Christine Boutin sait très bien adapter son discours au média qui l’interviewe. Et quand elle s’adresse aux internautes du très à droite Nouvelles de France, acquis à ses idées sinon à sa personne, elle sait qu’elle s’adresse à son camp. Elle n’a pas besoin de convaincre sur le fond, juste de motiver pour son combat contre cet effroyable danger que représente l’ouverture du mariage aux couples de même genre, et pour ce que Nouvelles de France appelle «la Méga Manif pour Tous du 24 mars».

La présidente du Parti démocrate-chrétien se verrait bien en révolutionnaire, qui envisage une action à la Occupy mâtinée de «Printemps»:

«J’appelle de mes vœux un Printemps français: nous devons occuper une place de Paris, en permanence, c’est-à-dire y installer des tentes pour y vivre, se relayer, jusqu’à ce que le Gouvernement retire son projet de loi.»

«La France qui s’oppose à la dénaturation du mariage n’est-elle pas trop embourgeoisée pour occuper une place parisienne?», demande Nouvelles de France. «Il faut savoir ce qu’elle veut!», s’exclame Christine Boutin, qui appelle aussi les opposant-e-s au projet de loi Taubira à remplacer «les slogans gentillets» par «des slogans d’exigence».

Au passage, elle tape un peu plus sur l’alliance civile proposée par certain-e-s élu-e-s UMP (et donc le pacs), qui est pour elle «un piège et un mensonge»:

«Une union civile avaliserait ce que nous combattons, à savoir la reconnaissance par la société d’une union entre deux personnes de même sexe.
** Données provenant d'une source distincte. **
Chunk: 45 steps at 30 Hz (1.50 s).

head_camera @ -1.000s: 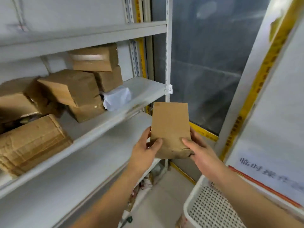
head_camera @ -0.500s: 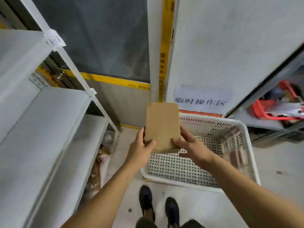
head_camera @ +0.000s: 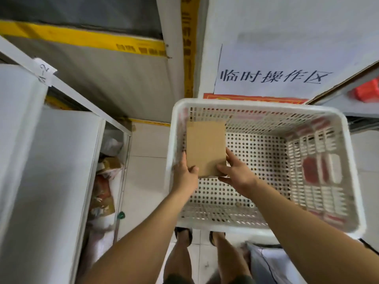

De plus, elle validerait le principe que sous-tend le projet Taubira, c’est-à-dire qu’il faut répondre à toutes les revendications de toutes les minorités et encadrer toutes les situations. On imagine sans peine les dérives à venir…»

Lucide, elle ajoute: «Une alliance civile serait considérée par les associations LGBT, comme par la Cour européenne des droits de l’homme, comme discriminatoire.»

Et histoire de n’oublier aucun argument, elle poursuit: «une union civile traduirait dans le droit davantage encore la théorie du genre, cette théorie qui nie la différence sexuelle, et ne permettrait pas d’éviter la procréation médicalement assistée et la gestation pour autrui».